How to complete this task
Each entry needs to be retyped exactly, with nothing added or dropped.
─── Information shown
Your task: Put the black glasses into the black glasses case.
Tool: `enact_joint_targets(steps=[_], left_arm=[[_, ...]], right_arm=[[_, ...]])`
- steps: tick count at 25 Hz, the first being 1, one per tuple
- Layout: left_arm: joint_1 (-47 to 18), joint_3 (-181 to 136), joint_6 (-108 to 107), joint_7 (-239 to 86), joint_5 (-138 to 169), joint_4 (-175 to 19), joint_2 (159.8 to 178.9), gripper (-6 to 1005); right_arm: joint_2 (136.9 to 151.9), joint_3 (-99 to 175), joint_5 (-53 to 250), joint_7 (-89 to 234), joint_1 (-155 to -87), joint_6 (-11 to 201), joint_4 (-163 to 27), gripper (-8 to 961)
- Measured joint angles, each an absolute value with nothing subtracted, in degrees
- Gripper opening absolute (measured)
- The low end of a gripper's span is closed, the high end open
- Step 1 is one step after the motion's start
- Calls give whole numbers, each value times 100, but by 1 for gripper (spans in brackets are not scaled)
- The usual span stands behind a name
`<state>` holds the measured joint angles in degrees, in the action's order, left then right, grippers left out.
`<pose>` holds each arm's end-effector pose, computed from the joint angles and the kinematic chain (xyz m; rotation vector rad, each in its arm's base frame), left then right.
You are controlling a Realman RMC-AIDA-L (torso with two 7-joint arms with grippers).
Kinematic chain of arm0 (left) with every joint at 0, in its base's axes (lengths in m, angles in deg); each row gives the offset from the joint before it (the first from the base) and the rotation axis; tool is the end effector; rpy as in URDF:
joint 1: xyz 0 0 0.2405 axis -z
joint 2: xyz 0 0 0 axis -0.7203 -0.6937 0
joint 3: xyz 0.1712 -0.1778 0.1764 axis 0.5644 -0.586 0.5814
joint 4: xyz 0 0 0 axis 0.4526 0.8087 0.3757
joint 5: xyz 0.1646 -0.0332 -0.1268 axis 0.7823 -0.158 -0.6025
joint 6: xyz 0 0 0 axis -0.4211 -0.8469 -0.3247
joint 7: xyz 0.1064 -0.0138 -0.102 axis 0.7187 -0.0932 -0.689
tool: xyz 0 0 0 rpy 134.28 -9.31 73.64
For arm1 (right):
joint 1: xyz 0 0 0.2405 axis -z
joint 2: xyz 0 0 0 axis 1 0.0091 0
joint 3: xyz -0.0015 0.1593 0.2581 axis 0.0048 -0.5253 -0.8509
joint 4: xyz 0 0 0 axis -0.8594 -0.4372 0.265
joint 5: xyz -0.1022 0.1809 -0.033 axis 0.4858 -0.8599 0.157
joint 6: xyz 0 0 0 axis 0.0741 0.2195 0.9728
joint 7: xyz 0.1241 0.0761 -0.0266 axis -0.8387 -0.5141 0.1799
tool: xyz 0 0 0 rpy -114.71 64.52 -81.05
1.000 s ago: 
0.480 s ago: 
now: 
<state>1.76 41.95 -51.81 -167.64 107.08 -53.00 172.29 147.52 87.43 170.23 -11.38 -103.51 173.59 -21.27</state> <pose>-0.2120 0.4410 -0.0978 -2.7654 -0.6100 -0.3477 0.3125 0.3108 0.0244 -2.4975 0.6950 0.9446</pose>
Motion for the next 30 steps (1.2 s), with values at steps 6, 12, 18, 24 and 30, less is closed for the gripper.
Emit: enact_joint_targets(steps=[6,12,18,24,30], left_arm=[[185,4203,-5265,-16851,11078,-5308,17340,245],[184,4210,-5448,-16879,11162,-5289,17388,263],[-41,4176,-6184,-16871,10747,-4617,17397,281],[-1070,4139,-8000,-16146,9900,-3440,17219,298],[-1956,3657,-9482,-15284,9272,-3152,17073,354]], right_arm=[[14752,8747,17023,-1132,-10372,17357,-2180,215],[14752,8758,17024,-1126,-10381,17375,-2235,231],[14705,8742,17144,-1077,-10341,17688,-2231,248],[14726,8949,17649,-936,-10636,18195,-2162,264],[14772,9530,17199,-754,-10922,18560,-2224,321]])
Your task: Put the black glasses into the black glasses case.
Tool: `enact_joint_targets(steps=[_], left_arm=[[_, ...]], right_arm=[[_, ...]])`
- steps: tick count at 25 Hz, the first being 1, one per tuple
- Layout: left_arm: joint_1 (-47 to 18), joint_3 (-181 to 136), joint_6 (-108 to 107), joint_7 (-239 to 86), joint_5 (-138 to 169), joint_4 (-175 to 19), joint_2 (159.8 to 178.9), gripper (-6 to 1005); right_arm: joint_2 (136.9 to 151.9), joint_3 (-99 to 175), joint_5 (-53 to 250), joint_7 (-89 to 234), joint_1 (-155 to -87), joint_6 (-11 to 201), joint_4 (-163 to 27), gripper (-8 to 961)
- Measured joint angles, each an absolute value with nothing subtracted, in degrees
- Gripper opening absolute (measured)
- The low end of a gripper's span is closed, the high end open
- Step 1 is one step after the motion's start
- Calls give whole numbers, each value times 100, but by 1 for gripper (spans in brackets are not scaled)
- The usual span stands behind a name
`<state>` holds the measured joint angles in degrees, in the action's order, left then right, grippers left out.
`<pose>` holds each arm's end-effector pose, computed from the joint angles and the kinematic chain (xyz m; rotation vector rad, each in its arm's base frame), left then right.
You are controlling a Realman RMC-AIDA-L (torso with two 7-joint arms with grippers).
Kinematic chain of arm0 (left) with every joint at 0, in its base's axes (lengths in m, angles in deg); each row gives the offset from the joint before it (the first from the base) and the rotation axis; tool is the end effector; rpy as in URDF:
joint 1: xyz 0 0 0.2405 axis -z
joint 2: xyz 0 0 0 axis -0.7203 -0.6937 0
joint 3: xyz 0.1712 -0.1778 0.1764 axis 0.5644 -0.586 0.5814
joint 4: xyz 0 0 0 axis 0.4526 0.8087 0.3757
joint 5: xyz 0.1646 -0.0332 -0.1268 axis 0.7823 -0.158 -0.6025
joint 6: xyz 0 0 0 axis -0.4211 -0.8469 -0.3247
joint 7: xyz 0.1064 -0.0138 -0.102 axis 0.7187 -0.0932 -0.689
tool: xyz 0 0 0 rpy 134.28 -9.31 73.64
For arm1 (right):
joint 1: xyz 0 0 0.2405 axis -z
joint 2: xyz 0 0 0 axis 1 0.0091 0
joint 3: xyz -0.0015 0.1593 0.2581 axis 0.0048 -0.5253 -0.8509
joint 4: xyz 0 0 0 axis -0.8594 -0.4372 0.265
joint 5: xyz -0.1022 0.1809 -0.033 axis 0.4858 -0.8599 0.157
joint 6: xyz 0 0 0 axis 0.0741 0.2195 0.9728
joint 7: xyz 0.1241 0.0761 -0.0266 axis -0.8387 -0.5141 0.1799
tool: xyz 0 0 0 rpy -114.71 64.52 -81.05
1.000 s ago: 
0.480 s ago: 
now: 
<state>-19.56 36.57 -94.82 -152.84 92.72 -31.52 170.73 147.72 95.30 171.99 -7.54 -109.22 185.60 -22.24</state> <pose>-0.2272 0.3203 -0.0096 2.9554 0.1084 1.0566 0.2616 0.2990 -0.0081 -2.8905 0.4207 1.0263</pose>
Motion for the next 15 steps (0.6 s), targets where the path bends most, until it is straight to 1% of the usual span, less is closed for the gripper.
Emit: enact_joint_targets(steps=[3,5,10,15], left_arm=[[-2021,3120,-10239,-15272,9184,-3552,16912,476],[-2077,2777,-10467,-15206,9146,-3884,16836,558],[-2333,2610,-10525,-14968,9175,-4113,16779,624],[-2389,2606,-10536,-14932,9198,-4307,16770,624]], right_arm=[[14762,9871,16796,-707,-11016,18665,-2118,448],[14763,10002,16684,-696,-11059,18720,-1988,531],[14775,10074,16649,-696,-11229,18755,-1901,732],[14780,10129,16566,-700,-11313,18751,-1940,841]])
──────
Written answer
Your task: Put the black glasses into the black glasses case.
Tool: `enact_joint_targets(steps=[_], left_arm=[[_, ...]], right_arm=[[_, ...]])`
- steps: tick count at 25 Hz, the first being 1, one per tuple
- Layout: left_arm: joint_1 (-47 to 18), joint_3 (-181 to 136), joint_6 (-108 to 107), joint_7 (-239 to 86), joint_5 (-138 to 169), joint_4 (-175 to 19), joint_2 (159.8 to 178.9), gripper (-6 to 1005); right_arm: joint_2 (136.9 to 151.9), joint_3 (-99 to 175), joint_5 (-53 to 250), joint_7 (-89 to 234), joint_1 (-155 to -87), joint_6 (-11 to 201), joint_4 (-163 to 27), gripper (-8 to 961)
- Measured joint angles, each an absolute value with nothing subtracted, in degrees
- Gripper opening absolute (measured)
- The low end of a gripper's span is closed, the high end open
- Step 1 is one step after the motion's start
- Calls give whole numbers, each value times 100, but by 1 for gripper (spans in brackets are not scaled)
- The usual span stands behind a name
`<state>` holds the measured joint angles in degrees, in the action's order, left then right, grippers left out.
`<pose>` holds each arm's end-effector pose, computed from the joint angles and the kinematic chain (xyz m; rotation vector rad, each in its arm's base frame), left then right.
You are controlling a Realman RMC-AIDA-L (torso with two 7-joint arms with grippers).
Kinematic chain of arm0 (left) with every joint at 0, in its base's axes (lengths in m, angles in deg); each row gives the offset from the joint before it (the first from the base) and the rotation axis; tool is the end effector; rpy as in URDF:
joint 1: xyz 0 0 0.2405 axis -z
joint 2: xyz 0 0 0 axis -0.7203 -0.6937 0
joint 3: xyz 0.1712 -0.1778 0.1764 axis 0.5644 -0.586 0.5814
joint 4: xyz 0 0 0 axis 0.4526 0.8087 0.3757
joint 5: xyz 0.1646 -0.0332 -0.1268 axis 0.7823 -0.158 -0.6025
joint 6: xyz 0 0 0 axis -0.4211 -0.8469 -0.3247
joint 7: xyz 0.1064 -0.0138 -0.102 axis 0.7187 -0.0932 -0.689
tool: xyz 0 0 0 rpy 134.28 -9.31 73.64
For arm1 (right):
joint 1: xyz 0 0 0.2405 axis -z
joint 2: xyz 0 0 0 axis 1 0.0091 0
joint 3: xyz -0.0015 0.1593 0.2581 axis 0.0048 -0.5253 -0.8509
joint 4: xyz 0 0 0 axis -0.8594 -0.4372 0.265
joint 5: xyz -0.1022 0.1809 -0.033 axis 0.4858 -0.8599 0.157
joint 6: xyz 0 0 0 axis 0.0741 0.2195 0.9728
joint 7: xyz 0.1241 0.0761 -0.0266 axis -0.8387 -0.5141 0.1799
tool: xyz 0 0 0 rpy -114.71 64.52 -81.05
1.000 s ago: 
0.480 s ago: 
now: 
<state>1.76 41.95 -51.81 -167.64 107.08 -53.00 172.29 147.52 87.43 170.23 -11.38 -103.51 173.59 -21.27</state> <pose>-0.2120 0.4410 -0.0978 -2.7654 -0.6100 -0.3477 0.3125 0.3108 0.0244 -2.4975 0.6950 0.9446</pose>
Motion for the next 30 steps (1.2 s), with values at steps 6, 12, 18, 24 and 30, less is closed for the gripper.
Emit: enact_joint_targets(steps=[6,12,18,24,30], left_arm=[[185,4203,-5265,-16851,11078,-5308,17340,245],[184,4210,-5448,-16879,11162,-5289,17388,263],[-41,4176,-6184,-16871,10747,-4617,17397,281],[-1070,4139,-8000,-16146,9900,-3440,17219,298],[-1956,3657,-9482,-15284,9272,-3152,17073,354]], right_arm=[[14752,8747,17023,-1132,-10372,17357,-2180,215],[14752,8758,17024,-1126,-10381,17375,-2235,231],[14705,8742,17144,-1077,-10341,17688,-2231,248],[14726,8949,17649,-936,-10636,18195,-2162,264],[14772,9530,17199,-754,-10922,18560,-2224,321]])
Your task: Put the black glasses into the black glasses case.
Tool: `enact_joint_targets(steps=[_], left_arm=[[_, ...]], right_arm=[[_, ...]])`
- steps: tick count at 25 Hz, the first being 1, one per tuple
- Layout: left_arm: joint_1 (-47 to 18), joint_3 (-181 to 136), joint_6 (-108 to 107), joint_7 (-239 to 86), joint_5 (-138 to 169), joint_4 (-175 to 19), joint_2 (159.8 to 178.9), gripper (-6 to 1005); right_arm: joint_2 (136.9 to 151.9), joint_3 (-99 to 175), joint_5 (-53 to 250), joint_7 (-89 to 234), joint_1 (-155 to -87), joint_6 (-11 to 201), joint_4 (-163 to 27), gripper (-8 to 961)
- Measured joint angles, each an absolute value with nothing subtracted, in degrees
- Gripper opening absolute (measured)
- The low end of a gripper's span is closed, the high end open
- Step 1 is one step after the motion's start
- Calls give whole numbers, each value times 100, but by 1 for gripper (spans in brackets are not scaled)
- The usual span stands behind a name
`<state>` holds the measured joint angles in degrees, in the action's order, left then right, grippers left out.
`<pose>` holds each arm's end-effector pose, computed from the joint angles and the kinematic chain (xyz m; rotation vector rad, each in its arm's base frame), left then right.
You are controlling a Realman RMC-AIDA-L (torso with two 7-joint arms with grippers).
Kinematic chain of arm0 (left) with every joint at 0, in its base's axes (lengths in m, angles in deg); each row gives the offset from the joint before it (the first from the base) and the rotation axis; tool is the end effector; rpy as in URDF:
joint 1: xyz 0 0 0.2405 axis -z
joint 2: xyz 0 0 0 axis -0.7203 -0.6937 0
joint 3: xyz 0.1712 -0.1778 0.1764 axis 0.5644 -0.586 0.5814
joint 4: xyz 0 0 0 axis 0.4526 0.8087 0.3757
joint 5: xyz 0.1646 -0.0332 -0.1268 axis 0.7823 -0.158 -0.6025
joint 6: xyz 0 0 0 axis -0.4211 -0.8469 -0.3247
joint 7: xyz 0.1064 -0.0138 -0.102 axis 0.7187 -0.0932 -0.689
tool: xyz 0 0 0 rpy 134.28 -9.31 73.64
For arm1 (right):
joint 1: xyz 0 0 0.2405 axis -z
joint 2: xyz 0 0 0 axis 1 0.0091 0
joint 3: xyz -0.0015 0.1593 0.2581 axis 0.0048 -0.5253 -0.8509
joint 4: xyz 0 0 0 axis -0.8594 -0.4372 0.265
joint 5: xyz -0.1022 0.1809 -0.033 axis 0.4858 -0.8599 0.157
joint 6: xyz 0 0 0 axis 0.0741 0.2195 0.9728
joint 7: xyz 0.1241 0.0761 -0.0266 axis -0.8387 -0.5141 0.1799
tool: xyz 0 0 0 rpy -114.71 64.52 -81.05
1.000 s ago: 
0.480 s ago: 
now: 
<state>-19.56 36.57 -94.82 -152.84 92.72 -31.52 170.73 147.72 95.30 171.99 -7.54 -109.22 185.60 -22.24</state> <pose>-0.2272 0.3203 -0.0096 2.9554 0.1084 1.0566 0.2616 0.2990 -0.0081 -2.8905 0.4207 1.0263</pose>
Motion for the next 15 steps (0.6 s), targets where the path bends most, until it is straight to 1% of the usual span, less is closed for the gripper.
Emit: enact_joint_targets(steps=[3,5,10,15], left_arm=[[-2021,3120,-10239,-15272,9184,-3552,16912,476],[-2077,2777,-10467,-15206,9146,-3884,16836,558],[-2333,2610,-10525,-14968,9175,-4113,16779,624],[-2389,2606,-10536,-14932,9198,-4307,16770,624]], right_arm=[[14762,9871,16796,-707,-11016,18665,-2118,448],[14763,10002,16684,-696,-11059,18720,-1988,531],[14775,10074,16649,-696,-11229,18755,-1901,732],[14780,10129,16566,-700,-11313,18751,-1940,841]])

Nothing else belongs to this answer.